I was working at the city hospital. And at that time, 1938, 1939, things were getting desperate for, they were calling up everybody and my friends were all going to war. I didn't really feel inclined to do that somehow, but an opportunity came to help when the men from the Defence Industries Limited showed up in Saskatoon [Saskatchewan] to – were recruiting female, single, female women.
We had our own – Defence Industries Limited had their own magazine called The Commando. And, there were things in there that we, you know, knew about. So [the magazine] and the radio, the radio kept us fairly well informed as to what was going on overseas. D-Day and all of that. Our people were overseas, our brothers, our sisters, our husbands, so certainly we followed as best we could. We worried about them all. The boys I went to school with – it was a very, very hard time.

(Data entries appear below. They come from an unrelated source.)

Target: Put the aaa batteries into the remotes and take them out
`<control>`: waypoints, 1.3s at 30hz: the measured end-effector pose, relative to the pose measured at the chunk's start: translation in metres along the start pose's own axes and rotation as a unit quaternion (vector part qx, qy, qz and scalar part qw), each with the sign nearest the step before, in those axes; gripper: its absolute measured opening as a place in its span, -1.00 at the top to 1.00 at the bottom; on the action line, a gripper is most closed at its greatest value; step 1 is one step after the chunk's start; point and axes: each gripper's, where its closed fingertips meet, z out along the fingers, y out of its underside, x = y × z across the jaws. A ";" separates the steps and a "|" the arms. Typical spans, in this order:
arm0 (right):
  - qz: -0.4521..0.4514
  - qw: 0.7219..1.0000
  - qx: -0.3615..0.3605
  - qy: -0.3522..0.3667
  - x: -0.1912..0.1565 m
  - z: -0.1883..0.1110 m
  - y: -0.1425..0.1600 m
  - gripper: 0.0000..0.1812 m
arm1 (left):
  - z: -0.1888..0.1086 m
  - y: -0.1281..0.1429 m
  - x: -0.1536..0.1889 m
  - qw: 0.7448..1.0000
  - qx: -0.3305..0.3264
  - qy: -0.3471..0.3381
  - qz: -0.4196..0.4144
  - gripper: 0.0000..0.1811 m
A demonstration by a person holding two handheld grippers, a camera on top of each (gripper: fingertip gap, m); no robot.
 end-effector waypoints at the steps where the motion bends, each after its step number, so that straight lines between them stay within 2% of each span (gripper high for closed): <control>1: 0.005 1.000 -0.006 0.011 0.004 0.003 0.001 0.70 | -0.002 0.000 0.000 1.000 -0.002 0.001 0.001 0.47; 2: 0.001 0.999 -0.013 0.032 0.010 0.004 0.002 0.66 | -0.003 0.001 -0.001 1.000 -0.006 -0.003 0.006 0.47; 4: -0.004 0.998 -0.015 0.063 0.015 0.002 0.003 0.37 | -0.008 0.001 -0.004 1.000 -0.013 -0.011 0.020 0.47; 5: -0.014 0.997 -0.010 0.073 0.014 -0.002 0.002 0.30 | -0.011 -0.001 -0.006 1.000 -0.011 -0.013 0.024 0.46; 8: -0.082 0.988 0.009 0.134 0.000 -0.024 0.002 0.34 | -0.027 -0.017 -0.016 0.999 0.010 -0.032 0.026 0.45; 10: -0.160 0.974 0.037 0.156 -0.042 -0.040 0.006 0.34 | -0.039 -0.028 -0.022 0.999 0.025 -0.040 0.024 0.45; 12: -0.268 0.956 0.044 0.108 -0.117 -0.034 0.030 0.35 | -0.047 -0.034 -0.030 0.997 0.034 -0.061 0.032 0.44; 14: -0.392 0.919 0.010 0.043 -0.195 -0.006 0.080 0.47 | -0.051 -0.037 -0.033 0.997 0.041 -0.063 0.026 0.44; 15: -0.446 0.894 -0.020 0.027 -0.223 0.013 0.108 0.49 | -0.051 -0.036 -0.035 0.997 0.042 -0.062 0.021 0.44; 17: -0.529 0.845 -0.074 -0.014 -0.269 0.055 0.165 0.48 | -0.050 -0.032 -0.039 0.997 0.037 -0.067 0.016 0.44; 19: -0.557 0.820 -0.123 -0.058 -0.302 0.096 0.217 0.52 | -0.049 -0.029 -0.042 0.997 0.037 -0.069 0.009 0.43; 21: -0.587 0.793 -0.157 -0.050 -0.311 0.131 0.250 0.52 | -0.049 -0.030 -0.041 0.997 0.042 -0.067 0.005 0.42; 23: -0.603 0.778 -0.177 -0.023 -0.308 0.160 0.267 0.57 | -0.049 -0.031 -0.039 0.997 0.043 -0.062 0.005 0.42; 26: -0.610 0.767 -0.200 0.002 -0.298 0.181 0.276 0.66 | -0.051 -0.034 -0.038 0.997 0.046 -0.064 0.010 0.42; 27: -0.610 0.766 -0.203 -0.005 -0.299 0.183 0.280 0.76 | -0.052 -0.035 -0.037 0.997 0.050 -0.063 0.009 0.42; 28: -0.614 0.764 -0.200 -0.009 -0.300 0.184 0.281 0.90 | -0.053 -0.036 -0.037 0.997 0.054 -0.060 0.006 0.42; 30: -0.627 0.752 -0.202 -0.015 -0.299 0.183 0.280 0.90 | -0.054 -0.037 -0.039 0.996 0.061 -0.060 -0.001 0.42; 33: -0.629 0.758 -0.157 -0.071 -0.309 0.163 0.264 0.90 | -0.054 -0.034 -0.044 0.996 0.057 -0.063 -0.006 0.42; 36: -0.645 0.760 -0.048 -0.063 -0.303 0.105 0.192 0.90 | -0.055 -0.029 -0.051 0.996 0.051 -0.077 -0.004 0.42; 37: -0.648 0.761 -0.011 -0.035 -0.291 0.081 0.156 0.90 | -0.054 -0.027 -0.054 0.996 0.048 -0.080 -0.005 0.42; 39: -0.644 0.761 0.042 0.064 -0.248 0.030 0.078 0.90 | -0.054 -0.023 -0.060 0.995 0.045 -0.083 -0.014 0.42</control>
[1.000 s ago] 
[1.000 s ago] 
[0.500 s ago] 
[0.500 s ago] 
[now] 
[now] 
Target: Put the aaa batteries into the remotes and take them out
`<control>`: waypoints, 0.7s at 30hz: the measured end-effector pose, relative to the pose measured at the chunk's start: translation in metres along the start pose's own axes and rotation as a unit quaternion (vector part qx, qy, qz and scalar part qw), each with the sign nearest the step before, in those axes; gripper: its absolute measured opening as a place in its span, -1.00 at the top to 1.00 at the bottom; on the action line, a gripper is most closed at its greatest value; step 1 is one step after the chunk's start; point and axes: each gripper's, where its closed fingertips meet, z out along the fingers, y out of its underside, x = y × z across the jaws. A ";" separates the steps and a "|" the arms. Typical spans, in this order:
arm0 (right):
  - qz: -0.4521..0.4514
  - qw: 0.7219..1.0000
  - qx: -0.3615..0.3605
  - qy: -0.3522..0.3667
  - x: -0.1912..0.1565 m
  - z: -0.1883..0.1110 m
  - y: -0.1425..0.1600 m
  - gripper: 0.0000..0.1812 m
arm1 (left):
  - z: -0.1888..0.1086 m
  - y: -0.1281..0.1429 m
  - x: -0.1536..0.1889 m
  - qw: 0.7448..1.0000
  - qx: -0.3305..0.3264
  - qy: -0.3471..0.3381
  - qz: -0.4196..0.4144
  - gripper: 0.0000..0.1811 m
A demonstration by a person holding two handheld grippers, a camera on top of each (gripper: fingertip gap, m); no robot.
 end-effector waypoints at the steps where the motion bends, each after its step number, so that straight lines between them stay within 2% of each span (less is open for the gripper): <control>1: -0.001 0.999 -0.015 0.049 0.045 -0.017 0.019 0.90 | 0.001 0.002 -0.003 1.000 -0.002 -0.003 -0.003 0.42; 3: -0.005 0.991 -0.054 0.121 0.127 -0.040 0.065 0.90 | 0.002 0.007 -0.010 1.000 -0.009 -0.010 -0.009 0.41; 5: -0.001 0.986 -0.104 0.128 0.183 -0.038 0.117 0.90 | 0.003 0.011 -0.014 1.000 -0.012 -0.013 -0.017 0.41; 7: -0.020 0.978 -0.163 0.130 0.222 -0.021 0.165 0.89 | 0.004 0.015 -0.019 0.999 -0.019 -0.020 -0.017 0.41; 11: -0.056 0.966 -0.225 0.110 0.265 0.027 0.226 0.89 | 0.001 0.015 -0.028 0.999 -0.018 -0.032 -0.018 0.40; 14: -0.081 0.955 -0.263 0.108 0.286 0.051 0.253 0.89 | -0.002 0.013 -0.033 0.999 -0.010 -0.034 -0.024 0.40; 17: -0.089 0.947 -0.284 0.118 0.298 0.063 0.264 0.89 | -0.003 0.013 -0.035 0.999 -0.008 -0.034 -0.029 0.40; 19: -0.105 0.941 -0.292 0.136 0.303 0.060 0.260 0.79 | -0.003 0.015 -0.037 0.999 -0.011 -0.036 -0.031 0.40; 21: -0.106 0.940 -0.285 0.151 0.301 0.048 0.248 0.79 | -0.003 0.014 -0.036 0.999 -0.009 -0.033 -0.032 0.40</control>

I had an uncle, Clifford Campbell, he lived in Saskatchewan, of course. And he was in the Militia. One of my jobs was to polish his buttons, all his brass buttons, and polish his shoes and everything, so that he could go off and do his training at Dundurn, in Saskatchewan. Before really war was declared, they were calling up the men who were already trained, had some training. And my uncle was called up very early. And he was overseas. He fought in Italy up and down the coast almost all of that time. People that I knew, people, as I say, friends I went to school with, several of the boys, lost their lives that I personally knew. Not Uncle Cliff, he came home safely.